夏目漱石から松本清張、村上春樹、そして西加奈子まで
90人の書き手による悶絶と歓喜の〆切話94篇を収録。
泣けて笑えて役立つ、人生の〆切エンターテイメント! “

すごく面白そうじゃないですか?読みたい本リストに早速追加しました。

制作中のアトリエの様子。メモや参考写真など色々貼ってある。

制作を進めるためのライフハック的なもの

 制作のリズムが難しいとは言え、作品が次々と完成する時もあります。それは自分の頭がスッキリしていて決定的な1筆1筆を置けた時。そのコンディションの時は、次の1手はこうしよう、ここをこの質感で塗ろう、というのが明確にわかる感覚がします。

1人で制作しているので、自分の気持ちの状態や、体調がダイレクトに制作に影響しやすいため、それらも整えないといい作品ってできないのだな、と思います。どのお仕事にも共通しそうです。

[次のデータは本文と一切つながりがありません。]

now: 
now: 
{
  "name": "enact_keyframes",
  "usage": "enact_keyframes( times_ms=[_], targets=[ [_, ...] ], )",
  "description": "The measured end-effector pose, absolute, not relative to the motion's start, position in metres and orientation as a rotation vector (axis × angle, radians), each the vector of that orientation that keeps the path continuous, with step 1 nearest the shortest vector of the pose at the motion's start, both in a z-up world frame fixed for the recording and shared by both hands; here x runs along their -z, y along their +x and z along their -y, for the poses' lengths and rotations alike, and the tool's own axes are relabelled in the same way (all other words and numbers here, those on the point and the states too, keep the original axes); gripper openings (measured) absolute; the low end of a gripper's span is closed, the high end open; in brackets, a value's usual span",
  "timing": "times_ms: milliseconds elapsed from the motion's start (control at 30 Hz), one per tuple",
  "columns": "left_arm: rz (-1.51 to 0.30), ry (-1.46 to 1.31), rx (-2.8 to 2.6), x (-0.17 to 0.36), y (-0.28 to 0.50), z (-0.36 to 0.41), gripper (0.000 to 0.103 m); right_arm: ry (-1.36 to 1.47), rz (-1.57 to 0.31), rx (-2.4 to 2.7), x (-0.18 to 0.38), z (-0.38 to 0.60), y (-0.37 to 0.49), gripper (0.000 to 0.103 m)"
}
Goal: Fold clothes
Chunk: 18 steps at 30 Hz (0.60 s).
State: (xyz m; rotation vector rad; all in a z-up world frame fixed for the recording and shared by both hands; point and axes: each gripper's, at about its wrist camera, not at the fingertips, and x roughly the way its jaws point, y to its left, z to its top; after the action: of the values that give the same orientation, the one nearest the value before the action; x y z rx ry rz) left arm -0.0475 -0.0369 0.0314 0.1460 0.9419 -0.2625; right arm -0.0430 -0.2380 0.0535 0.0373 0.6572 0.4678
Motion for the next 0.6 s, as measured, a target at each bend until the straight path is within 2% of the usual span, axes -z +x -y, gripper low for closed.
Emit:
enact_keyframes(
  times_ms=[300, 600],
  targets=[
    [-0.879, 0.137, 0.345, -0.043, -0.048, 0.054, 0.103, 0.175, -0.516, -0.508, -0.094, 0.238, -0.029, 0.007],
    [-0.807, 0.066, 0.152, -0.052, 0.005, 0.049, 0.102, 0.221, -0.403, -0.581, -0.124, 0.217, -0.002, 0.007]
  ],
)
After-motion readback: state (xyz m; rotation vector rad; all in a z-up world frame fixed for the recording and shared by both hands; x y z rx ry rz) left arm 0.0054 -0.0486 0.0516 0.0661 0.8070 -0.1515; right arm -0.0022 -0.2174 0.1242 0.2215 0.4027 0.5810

いくつか、自分の中でこれやってると調子いい、と気づいた事を紹介しようと思います。

①寝て一度頭をリセットする

 〆切直前だと特に効果があります。寝て起きた時が1番頭がスッキリしていて絵が描けるので、制作スケジュールが押していて、仮眠をとる場合じゃない時でも寝る。脳が疲弊してきたらこれが大事だと思っています。個人的には20分や90分の仮眠がおすすめです。

②息抜きをすること

 これは先日聞いたのですが、日本代表の水泳選手で毎日練習漬けだったのに成績が伸び悩んでいた人が、買い物や外での活動を取り入れるようにしたら、かえってタイムが伸びたという話。

行き詰まった時に一度離れてみることで、視点も変わり新しい力が引き出される。芸術も同じで「余白の時間」も大切なのだと思います。

③作品のいい所を見つける

 1人で制作して煮詰まっていた時に、友人に絵を見てもらい「ここいいんじゃない?」「これ、結構いいよ!」と言ってもらえると救われたような、前向きな気持ちになります。それと同時に、「あれ、いいかもしれない」と思えてきて自信をもって進めた経験が何度かありました。そうしていると作品もどんどん良くなっていく気がします。

けれど、いつも友達がいてくれるわけではないので、制作中は心の中に友達を住まわせています。

心の中の友達?

 ワークショップ中に自分が作った作品に対して「こんなの嫌だ」「これを作りたいんじゃないよ〜」と向上心ゆえに悔しい気持ちを伝えてくれる子どもたちの気持ち、すごくよくわかります。

そういう時は「ここもいいし、ここもいい。これを作り進めるのはどうだろう?」などいい所を伝えて前進するサポートを心がけています。視点を変えて作品と向き合ってもらえたらいいなと思っています。

手を動かしたら見えてくる

 色々と書きましたが、未来の自分に伝えたいのは「ある程度決まってきたら、描いていいよ!」という事です。描く事でやりたい事も見えてくる。また、私の場合絵が何枚か完成してくると絵どうしが関係をおび、全部が繋がって見えてきて、頭もクリアになり一気に複数の絵をを完成できたり、展示全体でやりたい事が見えたりします。

粘土も同じですが、作ってみたら見えてくる事が沢山あります。改めて覚えておきたい事だなと思いました。